Hello, @daliboris ! Thanks for sharing. I will analyse it and then get back to you again. It is the first time I'm encoding the front matter of a dictionary. I'm delighted.

anacastrosalgado commented 1 year ago

@daliboris , thanks. I have a classification proposal for the list itself. I was using type for this. The type attribute was used to distinguish types of abbreviations by their function, and the norm attribute was used in POS to follow Universal POS tags and expand attributes to supply the expansion. In the printed edition, we don't have any divisions, and the proposal is to have this classification: POS; usage (domain; time; geographic; sociocultural; textType; frequency); gender; number; grammar (verbs subcategories; degrees of adjectives; hint (chapter indications; other text). Are the abbreviations classified in the printed edition of the Persian-Czech Dictionary? Now I'm curious... I see "grammar" in your's taxonomy.

>>> @ttasovac @laurentromary

ttasovac commented 1 year ago

I love taxonomies so what @daliboris is suggesting has a special place in my heart 😄 But taxonomies go into <classDecl> in the header.

What Ana is asking here, however, is for us to consider allowing lists and items for the encoding of, well, lists and items in the dictionary front matter. So it's not about the header, but rather about the content of the dictionary before entries proper. And there, we often find lists of abbreviations used.

So I think this is a good suggestion. And I would vote for it. (And implement it, once I figure out what the hell is wrong with my oXygen workflow...)

daliboris commented 1 year ago

Hi @anacastrosalgado, I decided to use the @xml:id attribute for different types of taxonomy/abbreviations. And each taxonomy (group of abbreviations) has its own label. In Persian-Czech Dictionary we use these ids:

Persian-Czech Dictionary is born-digital and will be available only via web and mobile application, so I'm not sure what do you mean by printed edition. Do you mean printed version of generated web page?

Btw. I plane to generate list of abbreviations from taxonomies directly from . For now, we use data from taxonomy in the tooltip:

Taxonomy-tooltip

daliboris commented 1 year ago

Regarding the front matter and <taxonomy>: @ttasovac is right - <taxonomy> can't be used in the <front> (sub)element(s). It was my misunderstanding..

ttasovac commented 1 year ago

I've started working on this in the dev-0.9.2 branch.

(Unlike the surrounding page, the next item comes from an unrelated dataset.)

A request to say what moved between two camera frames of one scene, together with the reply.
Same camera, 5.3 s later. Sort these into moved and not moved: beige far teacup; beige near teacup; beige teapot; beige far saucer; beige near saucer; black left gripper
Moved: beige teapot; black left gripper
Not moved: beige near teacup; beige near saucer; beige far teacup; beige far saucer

Just to recap: we want to bring back list and item to TEI Lex-0 because the dictionary front matter often contains lists (of abbreviations, domains etc.) However — and this is really important for me — I don't want lists to pop up everywhere where they do in vanilla TEI, including inside certain dictionary elements:

  1. some elements, like etym allow lists because they have model.inter in their content model; and
  2. some elements, like def allow lists because their content model includes (my mortal enemy) macro.paraContent.

With b7cb41cdcc4fbdec665938f3d77bfa5fb9d16d87, I have taken care of point 1: list and item are back in the game, but I made sure that they are not allowed in dictScrap, etym, form, gramGrp and xr.

You can test the schema in the 0.9.2 development branch by pointing to https://raw.githubusercontent.com/DARIAH-ERIC/lexicalresources/dev-0.9.2/Schemas/TEILex0/out/TEILex0.rng

This issue should stay open until I finish taking care of point 2 above.

ttasovac commented 1 year ago

I forgot to post here that 104d579b36cd8655650ab031d006758c6d3f7e69 in dev-0.9.2 fixed the issue 2 from above: def, gram, hyph, lang, lbl, orth, pron, stress, syll, usg can no longer contain list.

I'm not going to release 0.9.2 just yet, but I am closing this issue because Ana's original request to have lists and items available has been taken care of.

As usual, feel free to reopen if you have any questions related to this.